It just gets better and better around here.
I woke up to the sound of rain gently falling outside. This is usually a most welcome sound, but this morning, all I could think was "My LSH is stuck in the woods with eleventy-million 7th graders, and all of the activities are outdoors. He is going to kill me for talking him into this."
My second thought was "Oh crap. I am helper mom today at Terzo's preschool co-op, and we are supposed to be celebrating his birthday." In my defense, it is not actually his birthday today (although he was a little confused), it is just the last day of school before his birthday during school break next week.

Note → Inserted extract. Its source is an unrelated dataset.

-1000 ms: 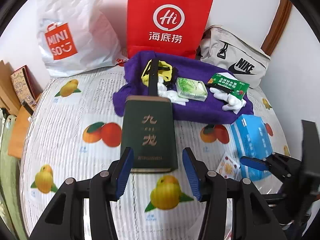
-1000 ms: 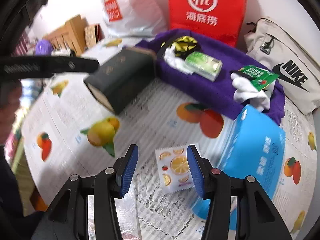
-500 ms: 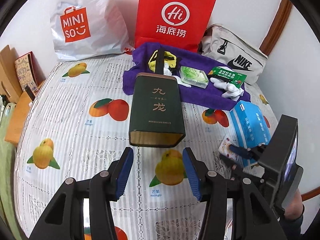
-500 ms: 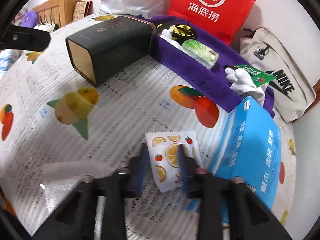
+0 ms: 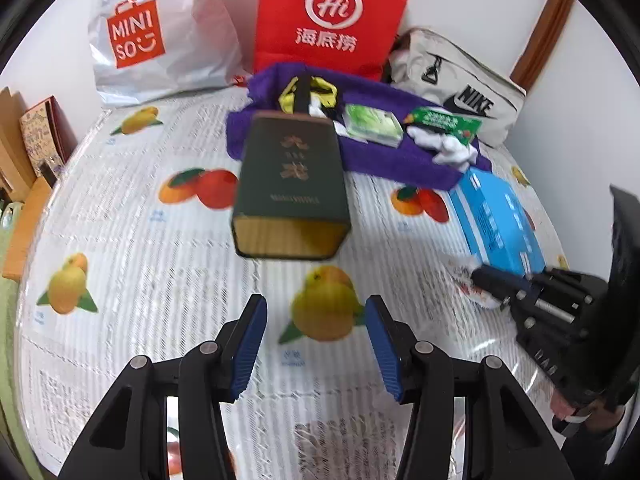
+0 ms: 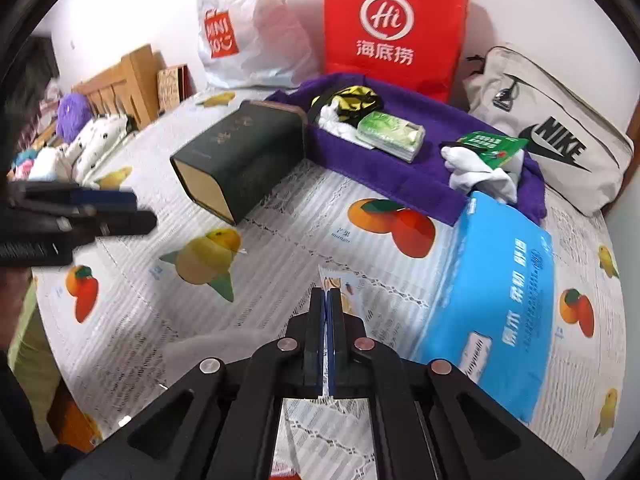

Dunkin' Donuts to the rescue again. After feeding farm animals, making lunch for Secondo, making coffee for workers, wiping down wet dogs, etc., I tore out the door to grab a few munchkins before heading to my helper mom duties. Just before I was due to report for school, I dimly realized that I had forgotten my cell phone at home. I didn't have time to run back for it, and I blithely thought along the lines of "I can live without it for 2.5 hours, right?"
As it so happens, about 45 minutes after I left the house, the painters were busy sanding away... and set off the smoke alarm. Not a big deal, except that our smoke alarm is connected to our security system.
They tried calling our house, but no one was home.
They tried calling my LSH, but his cell phone did not connect in the wilderness.
They tried calling my cell phone, and you know where that was.
And so they called out the fire company and state police.
About 30 minutes into my helper mom duties, the school received a call from my LSH's office manager. She was tracked down by the guy driving the fire truck (sometimes it helps to live in a small town) and she knew where I was. In his panic, my LSH had forgotten. I tore out of the school to head home. I knew I was in trouble when I passed the fire company's tanker truck, on its way back to the station.
Sure enough, the fire truck plus two state troopers were in my driveway, waiting for my arrival. The poor painters were stuck in the office, with the alarm wailing and Charlie barking away in the house. I spent the next 30 minutes apologizing non-stop: to the firemen, to the police, to the painters, to my LSH, to Charlie, to the painters again, to the security company, to the office manager (who, with her daughter, took over for me as helper mom). I don't think I will need to apologize to Terzo as he is no doubt really glad to have his gorgeous 18yo babysitter suddenly appear out of nowhere and take over for me. I only took a break from apologizing to take a quick shot of the fire truck making a K-turn in our driveway.
The disadvantage of living in a small town is that I will never, ever live this down. And should the memories of the town residents dim, you can be sure that my LSH's will not.
Apologies again, Mr. Weekend Farmer. Maybe I'll get to that shearing post tomorrow. Right now, I am going to go lie down with a cool compress on my forehead.